O trabalho corre silencioso na quarentena. No princípio da
noite, ouço o bater de panelas, e uma vizinha roda uma gravação do Hino
Nacional. É hora de um pequeno descanso, esquecer a contagem de mortos nos EUA,
Inglaterra, Espanha, Itália, o horror dos corpos insepultos nas ruas de Guaiaquil.
No meio da tarde, costumo ouvir a voz do prefeito numa
gravação voltada aos moradores do Pavão-Pavaozinho: “Olá pessoal, aqui é o
prefeito Marcelo Crivella.” Ele pede que fiquem em casa e que Deus proteja a
todos. Que cena, o Crivella pedindo que fique em casa; logo eu, que tinha tanto
o que fazer nessa pandemia.
Mas sou do grupo de risco. Há um grande debate sobre o que
fazer com os velhos. Uma escritora amiga me disse pelo telefone: antes os
velhos tinham valor porque concentravam a experiência; agora, com o Google,
podem se livrar da gente com facilidade.
Mas, para cada um nós, há uma experiência que não se acha no
Google. No meu caso, por exemplo, a quarentena é suave. Em primeiro lugar,
porque os mais pobres estão em espaços menores e mais escuros; os brasileiros
no exterior, encurralados em pequenos quartos de hotel, hostilizados pelos
nativos.
O isolamento não me é estranho. Alguns meses de cadeia me
ensinaram muito. Por isso, sempre estou buscando uma pequena fresta para o
banho de sol. Durante a clandestinidade, ficávamos em casa de simpatizantes. Os
mais procurados pela polícia iam para a “geladeira”. Não só éramos proibidos de
sair. Quando o dono da casa estava fora, não podíamos fazer barulho, espirrar,
tomar banho. Isso poderia chamar a atenção dos vizinhos. Era um ensaio de
petrificação silenciosa.
Diante do que está por vir, acredito mais na experiência
pessoal do que no Google. Imagino uma crise econômica braba e me lembro da
experiência de viver com pouco, comer não mais que o essencial.
Em Cuba tínhamos a comida exata. Lembro-me que no final de
um longo dia de estudos, caminhávamos algumas quadras para comprar um pão por
la libre. A expressão não significa comprar quantos pães quiser, mas sim que a
compra era feita por fora da caderneta de racionamento.
Aprendi ali que as fantasias sobre comida às vezes mobilizam
o imaginário das pessoas mais que as próprias fantasias eróticas. Nos grandes
desastres, nas guerras, a falta de comida e o desespero solapam a dignidade
humana, provocam regressões assustadoras.
Ser velho significou ter tido uma chance de testemunhar tudo
e uma oportunidade de morrer que nunca sabemos antecipadamente se vamos
aproveitar. Certamente o Google não responde a esta questão de Montaigne:
aquele que ensinar as pessoas a morrer vai ensiná-las a viver.
Quando tinha pouco mais de 18 anos, fiz uma reportagem para
a revista “Alterosa” sobre doença de Chagas, transmitida pelo barbeiro.
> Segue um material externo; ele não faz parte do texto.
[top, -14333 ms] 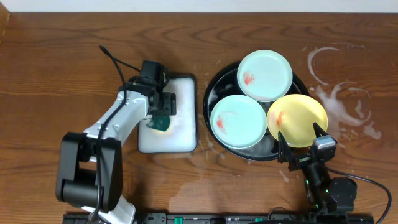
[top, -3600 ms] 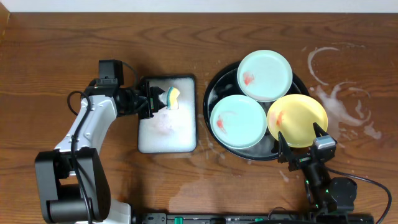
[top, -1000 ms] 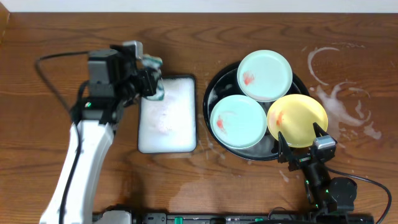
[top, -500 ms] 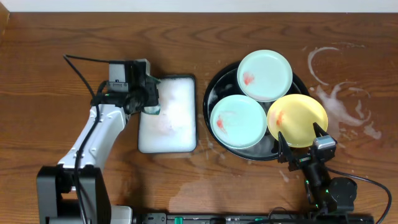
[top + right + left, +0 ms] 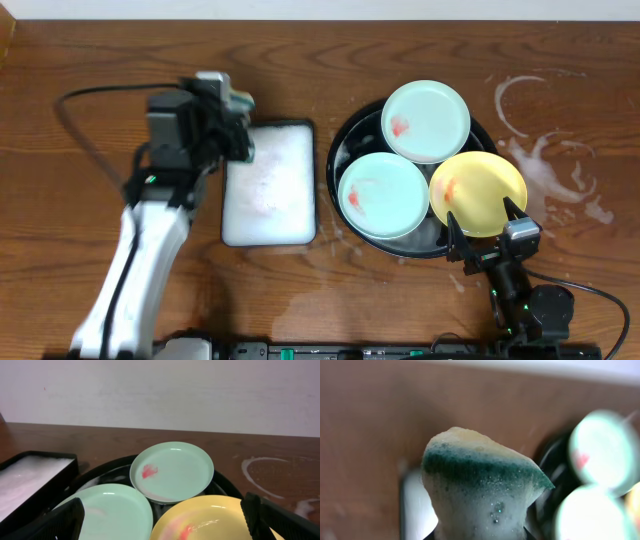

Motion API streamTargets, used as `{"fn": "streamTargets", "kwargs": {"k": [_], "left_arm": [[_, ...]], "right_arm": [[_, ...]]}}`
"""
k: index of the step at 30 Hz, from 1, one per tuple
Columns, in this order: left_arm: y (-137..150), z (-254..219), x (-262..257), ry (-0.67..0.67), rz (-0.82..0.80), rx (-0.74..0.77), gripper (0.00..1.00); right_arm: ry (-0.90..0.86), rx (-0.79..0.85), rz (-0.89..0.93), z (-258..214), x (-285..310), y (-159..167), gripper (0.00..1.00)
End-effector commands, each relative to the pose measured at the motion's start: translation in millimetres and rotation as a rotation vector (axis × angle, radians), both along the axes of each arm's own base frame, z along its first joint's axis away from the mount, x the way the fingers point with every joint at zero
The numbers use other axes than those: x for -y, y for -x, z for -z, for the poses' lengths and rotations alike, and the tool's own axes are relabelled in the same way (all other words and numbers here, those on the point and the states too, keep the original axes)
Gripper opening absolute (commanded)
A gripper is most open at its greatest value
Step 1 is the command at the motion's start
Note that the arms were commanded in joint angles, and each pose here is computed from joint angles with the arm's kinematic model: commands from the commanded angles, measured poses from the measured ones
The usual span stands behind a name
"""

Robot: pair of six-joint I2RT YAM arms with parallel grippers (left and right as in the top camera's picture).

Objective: Clean dirty plates on tray and stack at the side
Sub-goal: 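Carry the sponge with the left gripper to the lower green plate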

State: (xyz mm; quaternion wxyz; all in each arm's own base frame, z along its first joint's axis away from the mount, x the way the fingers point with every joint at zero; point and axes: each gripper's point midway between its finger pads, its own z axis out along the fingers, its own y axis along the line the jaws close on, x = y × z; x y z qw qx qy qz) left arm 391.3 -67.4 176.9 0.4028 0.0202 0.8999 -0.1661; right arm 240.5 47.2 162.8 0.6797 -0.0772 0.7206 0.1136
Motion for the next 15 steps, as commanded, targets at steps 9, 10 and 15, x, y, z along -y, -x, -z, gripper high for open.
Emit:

Era num
povoado do interior de Minas. Assunto tão sério que atraiu uma dupla de
repórteres do “Saturday Evening Post”, na época uma revista importante.
Chegaram de avião, o fotógrafo gostou de mim e me ensinou a fazer um
establishing shot, uma imagem que descrevesse a história a ser contada. Ele
subiu no pequeno cemitério, usou as cruzes como primeiro plano e mostrou o
povoado no fundo.
Na doença de Chagas o coração é atingido, e as pessoas
morrem de repente. Ao concluir meu texto na volta, o editor Roberto Drummond
escreveu o título: “Aqui se morre como passarinho”.
Nessas ruminações de quarentena, não é que de certa forma
tenho de reconhecer que a morte naquele tempo era mais suave que agora e o
barbeiro, um inimigo melhor que o coronavírus? O tempos mudaram, poucos
sentiram. Noventa por cento dos equipamentos de proteção aos médicos são feitos
na China. Isso não é um tópico estratégico para quem pensa apenas na guerra
entre os homens.
Só que há algum tempo, a principal guerra é dos homens
contra a natureza. A estratégia não acompanhou os fatos. Alguém come um bicho
na China e instala-se o caos.
Alguns velhinhos de hoje já avisavam sobre os efeitos dessa
guerra, antes de o Google nascer.
É irônico ver agora como se discute com tanta sem-cerimônia
sobre quantos por cento deles devem desaparecer. Para quê? Para seguir na
marcha suicida que alguns chamam de progresso?